Егор спокоен, а я нервно поправляю волосы и чешу запястья.

– Я благодарна тебе, – произношу пафосно как никогда, просто потому что обязана так сказать, – но надеюсь, на этом наше взаимодействие закончится.

И я сама с трудом не кривлюсь от наигранной формальности моей речи. Я правда не знаю, как иначе поставить жирную точку в этой холодной войне.

Которую ты ставить совсем не желаешь.

Для протокола: я искренне ненавижу гнусавый голос моего разума. Его, черт возьми, не проведешь.

15. Глава 15

Аврора

Charlotte Cardin — Like It Doesn’t Hurt (feat. Husser)

Когда приносят еду, я немного отвлекаюсь, потому что у меня появляется новый повод понервничать. Я делаю вид, что ковыряю салат, даже что-то режу в нем и подношу вилку ко рту, но не ем. У меня всегда так – в стрессе срабатывает какой-то затвор, и кусок не лезет. Тем более горло сводит напротив того, с кого все это началось.

Я не виню Егора, я ведь сама сделала это с собой, но обида меньше не становится.

В детстве я была довольно пухлой. Даже когда мы начали встречаться со Стальным, я комплексовала из-за веса, хотя сейчас, глядя на старые фотографии, я понимаю, что напрасно изводила себя диетами. Стесняться мне было нечего – на снимках я выглядела здоровой и счастливой, с красивыми округлыми щеками и налитой грудью. Не такой, как сейчас, усохшей копией. Только кто бы мне тогда объяснил, что голодание вплоть до обмороков с последующими периодами обжорства, до добра меня не доведут.

После ухода Егора я замкнулась в себе, и мое недомогание приобрело по-настоящему нездоровый оттенок.
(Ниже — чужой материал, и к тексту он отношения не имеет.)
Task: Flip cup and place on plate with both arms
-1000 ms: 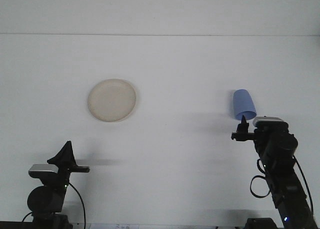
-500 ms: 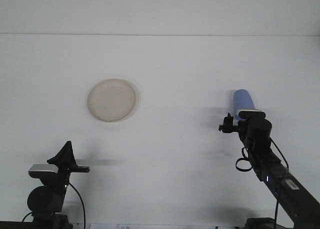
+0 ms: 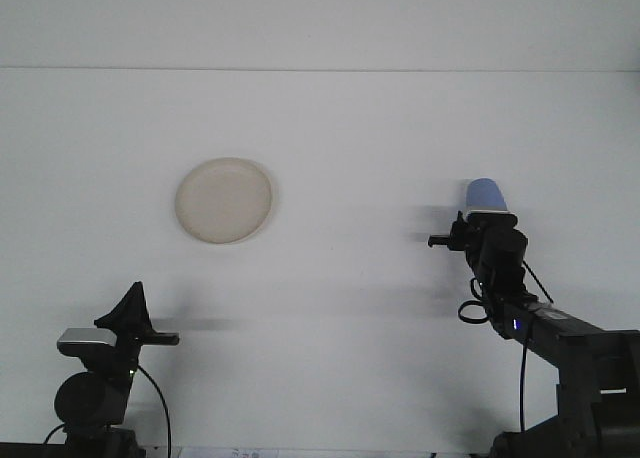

Мне было очень плохо, и в какой-то момент я отказалась есть совсем. А потом за ночь опустошила холодильник, и меня увезли на скорой. Хотелось бы сказать здесь – конец истории, но это было только началом.

Лечилась я долго и нудно. Оказалось, заново учиться принимать пищу так, чтобы она задерживалась в организме дольше пяти минут, – дело непростое. В моем анамнезе появилось много новых незнакомых слов вроде нервной анорексии и булимии в сочетании с депрессией. Меня лечили капельницами и психотропными препаратами.

Я выкарабкалась, но даже сейчас, спустя много лет при длительном недосыпании и стрессе самая вкусная еда может волшебным образом иметь вкус пластмассы. Иногда у меня пропадает аппетит, иногда наоборот – чувство голода нападет очень внезапно, но я стараюсь держать себя в рамках. Сейчас я уже понимаю, что на кону слишком многое, у меня есть психотерапевт. Срывов не было больше трех лет.

Не было…

– Значит, радио? – Егор вырывает меня из зыбучих песков воспоминаний. Он говорит, с умным видом разрезая стейк, пока я вилкой ловлю по всей тарелке кедровые орешки и подолгу жую каждый из них. – Я так понимаю, для тебя это серьезно, раз ты посвятила этому всю себя.

У нас тут соревнования по красноречию, да? Приподняв вопросительно бровь, я жду продолжения.

– Бросила мехмат, – напоминает он мои же слова, – шантажировала меня.

– Даже не пыталась, – влезаю я с комментариями, которые Егор игнорирует.

– Я слышал твои ночные эфиры. Нужно действительно любить то, что делаешь, чтобы не спать ночами напролет. Уж я понимаю, о чем говорю.

Подождите, что? Он слышал? Мои ночные эфиры? Это же было давным-давно! Я даже застываю с открытым ртом, так меня поражают его слова. И, кажется, на моем лице можно прочесть все вопросы бегущей строкой.

– Я очень часто ездил ночами на работу и обратно. Твои передачи слушать было веселее, чем музыку, от которой клонило в сон.

Боже, он и правда слышал? Я судорожно – и бесполезно – пытаюсь вспомнить, что могла болтать и могла ли говорить что-то о нем. Но меня отвлекает одна-единственная мысль: он слушал. В то время как я избегала его всеми силами, он слушал меня. Я и правда маленькая обиженная девчонка.